Write out exactly the lines below that run from the one containing "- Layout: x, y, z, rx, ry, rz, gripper" through the one containing "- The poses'", both included, with no other lines.
[RECORDS SHOWN — start]
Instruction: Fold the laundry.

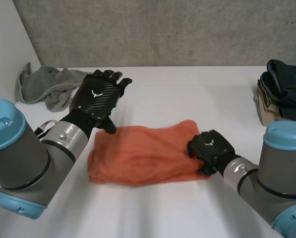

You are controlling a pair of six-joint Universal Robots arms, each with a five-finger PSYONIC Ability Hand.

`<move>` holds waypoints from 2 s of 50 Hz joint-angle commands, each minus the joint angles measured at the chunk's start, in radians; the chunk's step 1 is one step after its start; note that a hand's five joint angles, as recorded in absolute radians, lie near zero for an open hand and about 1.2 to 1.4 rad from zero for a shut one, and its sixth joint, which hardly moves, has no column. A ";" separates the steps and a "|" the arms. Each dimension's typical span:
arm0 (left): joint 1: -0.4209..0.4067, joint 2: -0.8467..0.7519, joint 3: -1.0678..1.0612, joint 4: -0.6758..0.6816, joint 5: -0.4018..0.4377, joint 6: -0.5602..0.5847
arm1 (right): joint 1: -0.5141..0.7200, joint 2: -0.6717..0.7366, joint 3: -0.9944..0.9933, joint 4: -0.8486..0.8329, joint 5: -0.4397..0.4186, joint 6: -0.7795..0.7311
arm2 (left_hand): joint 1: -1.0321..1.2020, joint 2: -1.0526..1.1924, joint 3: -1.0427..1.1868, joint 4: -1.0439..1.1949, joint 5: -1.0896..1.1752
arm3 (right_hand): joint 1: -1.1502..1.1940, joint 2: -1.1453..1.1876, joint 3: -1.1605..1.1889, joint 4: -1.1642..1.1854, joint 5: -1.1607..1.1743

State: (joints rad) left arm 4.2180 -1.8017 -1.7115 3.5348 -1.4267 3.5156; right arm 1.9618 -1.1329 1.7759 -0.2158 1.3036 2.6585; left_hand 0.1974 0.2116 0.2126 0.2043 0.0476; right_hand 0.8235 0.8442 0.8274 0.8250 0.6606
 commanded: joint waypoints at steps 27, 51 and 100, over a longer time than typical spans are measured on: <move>0.054 0.064 -0.037 -0.007 -0.018 -0.076 | 0.398 0.084 -0.294 0.024 0.131 -0.085 | -0.023 -0.037 -0.038 -0.030 -0.048 | -0.649 -0.670 -0.653 -0.650 -0.661; -0.151 -0.378 0.343 -0.302 -0.256 -0.268 | 0.101 0.163 -0.576 0.461 0.059 0.409 | -0.013 -0.027 -0.028 -0.020 -0.038 | -0.649 -0.670 -0.653 -0.650 -0.661; -0.101 -0.065 0.437 -0.355 0.477 -0.300 | 0.296 0.031 0.109 -0.299 0.149 0.057 | -0.023 -0.037 -0.038 -0.030 -0.048 | -0.649 -0.670 -0.653 -0.650 -0.661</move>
State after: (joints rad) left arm 4.0989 -1.8626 -1.2722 3.1914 -1.1433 3.2207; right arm 2.2577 -1.1769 1.8817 -0.3845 1.4369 2.7200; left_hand 0.1973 0.2116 0.2125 0.2043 0.0476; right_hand 0.2063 0.1935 0.2095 0.2104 0.0471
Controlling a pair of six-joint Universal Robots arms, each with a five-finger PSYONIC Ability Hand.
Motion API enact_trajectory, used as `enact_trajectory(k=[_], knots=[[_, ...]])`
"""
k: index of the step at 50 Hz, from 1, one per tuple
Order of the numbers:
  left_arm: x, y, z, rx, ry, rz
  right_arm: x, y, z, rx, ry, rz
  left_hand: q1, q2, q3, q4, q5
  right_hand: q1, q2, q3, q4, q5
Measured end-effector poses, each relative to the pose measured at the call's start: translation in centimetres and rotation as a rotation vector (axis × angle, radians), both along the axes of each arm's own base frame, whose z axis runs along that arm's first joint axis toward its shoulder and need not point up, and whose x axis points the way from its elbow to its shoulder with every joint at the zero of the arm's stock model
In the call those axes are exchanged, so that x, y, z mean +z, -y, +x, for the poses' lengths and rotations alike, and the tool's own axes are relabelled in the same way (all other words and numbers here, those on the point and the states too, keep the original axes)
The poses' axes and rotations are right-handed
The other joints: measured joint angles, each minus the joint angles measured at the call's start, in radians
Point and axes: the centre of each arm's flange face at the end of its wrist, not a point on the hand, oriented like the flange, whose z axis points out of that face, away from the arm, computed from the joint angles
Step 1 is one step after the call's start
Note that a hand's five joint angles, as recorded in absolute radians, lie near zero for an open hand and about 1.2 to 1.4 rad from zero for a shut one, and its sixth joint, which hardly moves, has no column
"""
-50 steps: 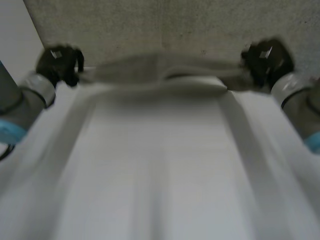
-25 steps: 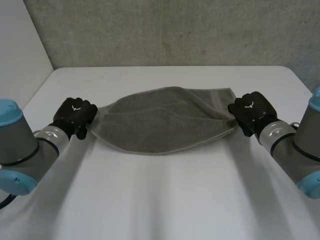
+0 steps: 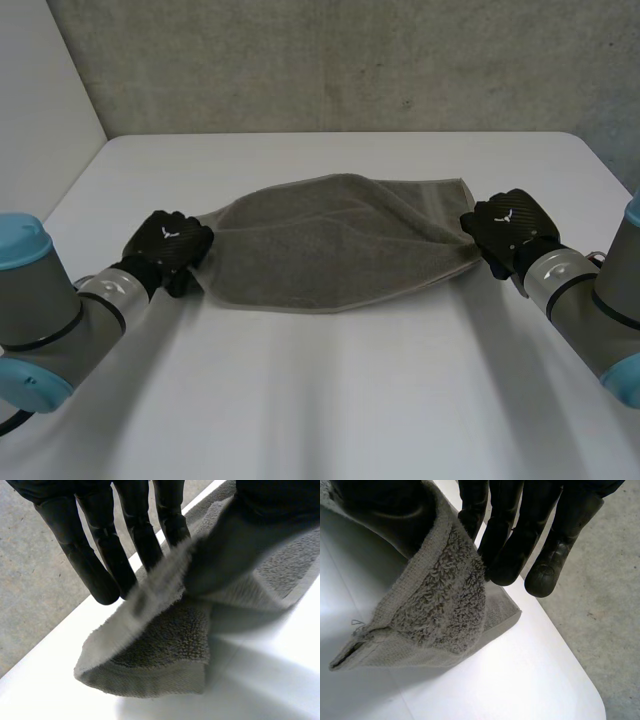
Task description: Fold the towel.
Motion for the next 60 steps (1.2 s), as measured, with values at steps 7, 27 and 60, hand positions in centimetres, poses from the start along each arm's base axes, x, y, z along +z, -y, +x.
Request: enact_trajectory(k=[7,27,60], knots=[[1.5,0.6,0.3,0.018,-0.007,-0.044,1.4,0.3,-0.3,-0.017,0.005,-0.039,0.048,0.085,0.113,0.093,0.078,0.000,0.000,0.000,0.000,0.000],[19.7,-2.1,2.0,0.077,-0.285,-0.277,20.5,-4.6,-2.1,-0.043,0.036,-0.259,0.048,0.091,0.116,0.093,0.078,0.000,0.000,0.000,0.000,0.000],[16.0,11.2,-4.1,0.211,-0.112,-0.283,11.3,11.0,3.6,-0.142,-0.083,-0.344,0.048,0.099,0.120,0.093,0.078,0.000,0.005,0.000,0.000,0.000]])
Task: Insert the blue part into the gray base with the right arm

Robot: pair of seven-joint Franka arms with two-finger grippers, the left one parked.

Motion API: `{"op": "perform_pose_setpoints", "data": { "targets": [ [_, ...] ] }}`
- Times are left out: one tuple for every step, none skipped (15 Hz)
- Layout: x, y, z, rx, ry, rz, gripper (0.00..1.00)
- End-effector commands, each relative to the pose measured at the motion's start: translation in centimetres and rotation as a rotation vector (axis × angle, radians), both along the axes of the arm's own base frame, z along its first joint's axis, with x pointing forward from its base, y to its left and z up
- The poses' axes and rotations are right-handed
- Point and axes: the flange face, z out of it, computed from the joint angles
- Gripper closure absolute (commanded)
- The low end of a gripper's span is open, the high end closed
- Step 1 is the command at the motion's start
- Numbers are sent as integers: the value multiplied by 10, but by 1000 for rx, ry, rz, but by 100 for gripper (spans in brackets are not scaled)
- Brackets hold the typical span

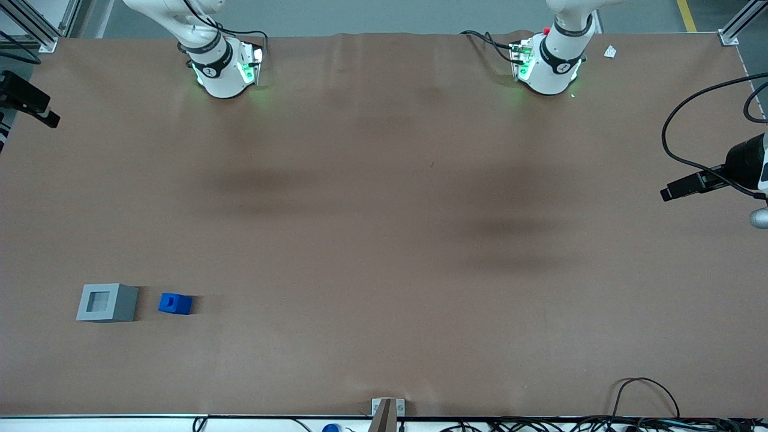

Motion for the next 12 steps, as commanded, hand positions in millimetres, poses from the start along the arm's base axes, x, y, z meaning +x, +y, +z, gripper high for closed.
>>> {"op": "perform_pose_setpoints", "data": {
  "targets": [
    [2, 0, 3, -14, 5, -22, 0],
    [3, -1, 3, -16, 1, -23, 0],
    [6, -4, 1, -23, -3, -28, 0],
    [18, -4, -13, -38, 11, -27, 0],
    [34, -4, -27, -42, 4, -25, 0],
    [48, -4, -45, -37, 1, -25, 0],
    [66, -3, -64, -32, -6, -21, 0],
    [80, -4, -81, -32, -9, -19, 0],
    [95, 0, -101, -39, -7, -9, 0],
    [109, 5, -120, -39, -4, -1, 0],
    [121, 3, -142, -36, 6, -4, 0],
    [134, 2, -166, -31, 15, -7, 0]
  ]
}}
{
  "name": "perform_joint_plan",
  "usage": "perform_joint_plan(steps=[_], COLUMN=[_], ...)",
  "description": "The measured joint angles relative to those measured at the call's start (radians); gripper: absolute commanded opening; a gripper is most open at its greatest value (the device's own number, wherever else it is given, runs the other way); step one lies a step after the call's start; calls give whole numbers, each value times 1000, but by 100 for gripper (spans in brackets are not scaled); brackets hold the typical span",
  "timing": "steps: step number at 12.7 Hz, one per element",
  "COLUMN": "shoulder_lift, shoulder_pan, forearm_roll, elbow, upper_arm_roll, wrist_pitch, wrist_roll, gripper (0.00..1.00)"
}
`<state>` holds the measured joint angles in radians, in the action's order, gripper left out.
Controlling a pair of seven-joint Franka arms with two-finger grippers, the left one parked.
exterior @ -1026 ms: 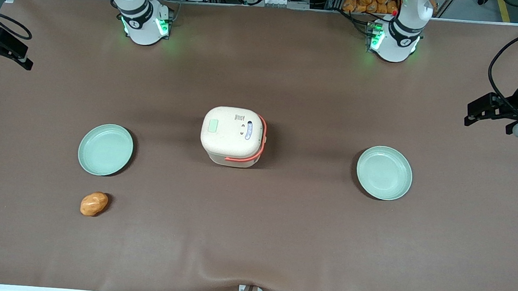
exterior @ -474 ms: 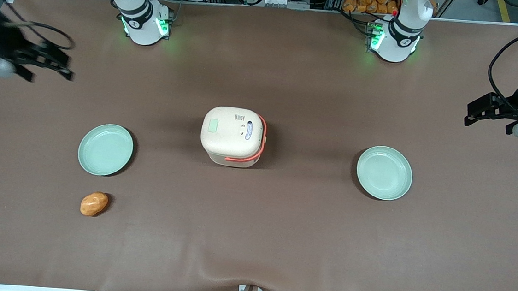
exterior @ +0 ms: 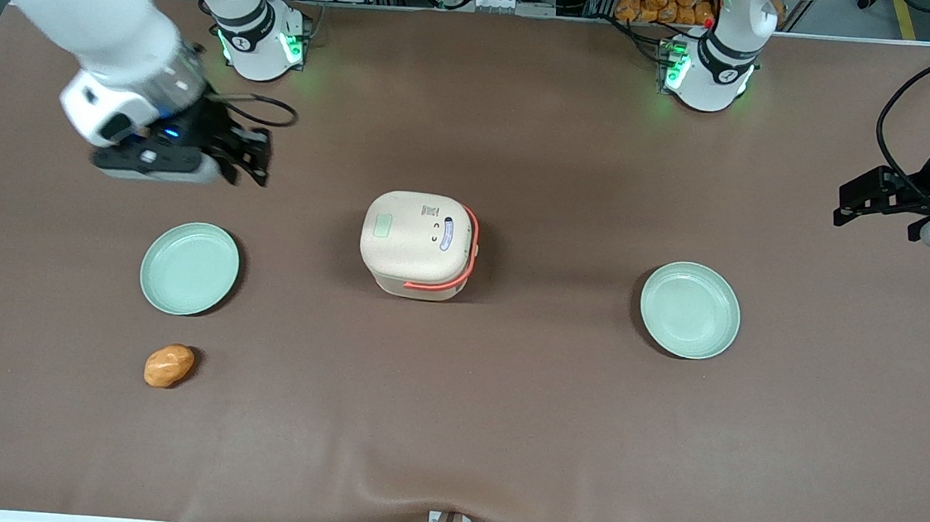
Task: Press rice cooker button with right arm
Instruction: 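Move the right gripper over the rice cooker toward its green button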
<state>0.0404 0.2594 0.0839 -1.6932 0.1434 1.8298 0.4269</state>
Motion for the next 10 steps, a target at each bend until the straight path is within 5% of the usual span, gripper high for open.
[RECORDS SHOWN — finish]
=== WRITTEN RESPONSE ===
- Layout: x, y, z, rx, ry, rz, gripper (0.00..1.00)
- End-effector commands, each relative to the pose measured at the motion's start: translation in centimetres and rotation as a rotation vector (axis × angle, radians), both along the axes of the arm's own base frame, z along its first joint's axis, with x pointing forward from its base, y to its left and z up
- The poses' axes and rotations are right-handed

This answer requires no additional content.